One well-known issue of peer reviewing in computer science is the excessive harshness of reviewers, often young scientists, comfortably protected by the anonymity. In the excellent "Guide for Peer Reviewing", it is said that, as far as possible, the first paragraph of a review should summarize the goals, approaches and conclusions of the paper (including positive assessments) while the second paragraph should provide a conceptual overview of the contribution.

Proposal: Some reviewers would be less assertive, and less aggressive if there were any probability that their identity would be revealed. Why not having a "out of the k reviews you do for a conference, one of them will be randomly chosen to be de-anonymized." Or a "one out of ten reviews are de-anonymized".

The no-room-for-cold-topics program chair
We sent a P2P paper to Globecom, although it is well-known that P2P is now a very cold topic. We received two clearly positive reviews, and one review slightly more negative in the grades, but with comments like "The addressed problem is relevant, the paper is well-written and technically solid". Globecom has a 37% acceptance ratio, but despite these grades, our paper has been rejected. My first reject at Globecom.
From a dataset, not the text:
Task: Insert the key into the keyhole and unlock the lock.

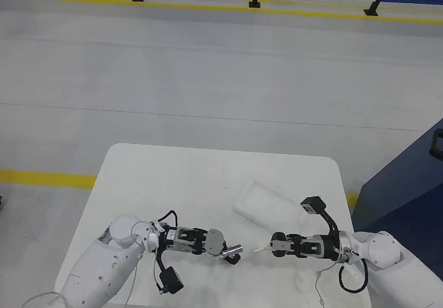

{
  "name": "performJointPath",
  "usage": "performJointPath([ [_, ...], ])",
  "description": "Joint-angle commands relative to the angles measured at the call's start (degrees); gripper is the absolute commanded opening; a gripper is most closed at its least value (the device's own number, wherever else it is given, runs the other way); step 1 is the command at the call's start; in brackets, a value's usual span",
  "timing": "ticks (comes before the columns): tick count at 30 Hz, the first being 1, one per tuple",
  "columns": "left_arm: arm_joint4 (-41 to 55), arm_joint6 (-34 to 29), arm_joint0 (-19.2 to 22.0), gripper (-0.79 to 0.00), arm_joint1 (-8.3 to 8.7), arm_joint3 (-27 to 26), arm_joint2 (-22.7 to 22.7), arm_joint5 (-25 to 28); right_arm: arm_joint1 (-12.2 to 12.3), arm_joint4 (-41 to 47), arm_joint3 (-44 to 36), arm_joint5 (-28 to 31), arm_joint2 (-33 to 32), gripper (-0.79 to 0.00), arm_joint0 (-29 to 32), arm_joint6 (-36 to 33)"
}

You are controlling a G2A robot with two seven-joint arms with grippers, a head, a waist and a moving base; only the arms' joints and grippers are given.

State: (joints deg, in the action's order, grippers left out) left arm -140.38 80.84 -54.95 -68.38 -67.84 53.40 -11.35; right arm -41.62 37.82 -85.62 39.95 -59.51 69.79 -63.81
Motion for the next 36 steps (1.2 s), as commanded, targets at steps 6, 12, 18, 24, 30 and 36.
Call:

I asked some additional explanations to the TPC chair, and he kindly answered that "in the confidential comments, there was a voiced concern about novelty". In other words, it seems that anonymity is not enough for reviewers, they still require an even more anonymous place to assess the judgements they are the less proud of. According to the guide of peer reviewing, the "confidential comments" are just a bad habit, which affects the overall transparency of the reviewing process. On my side, I never use it, and I don't find any convincing point for using it.

Proposal: ban the confidential comments.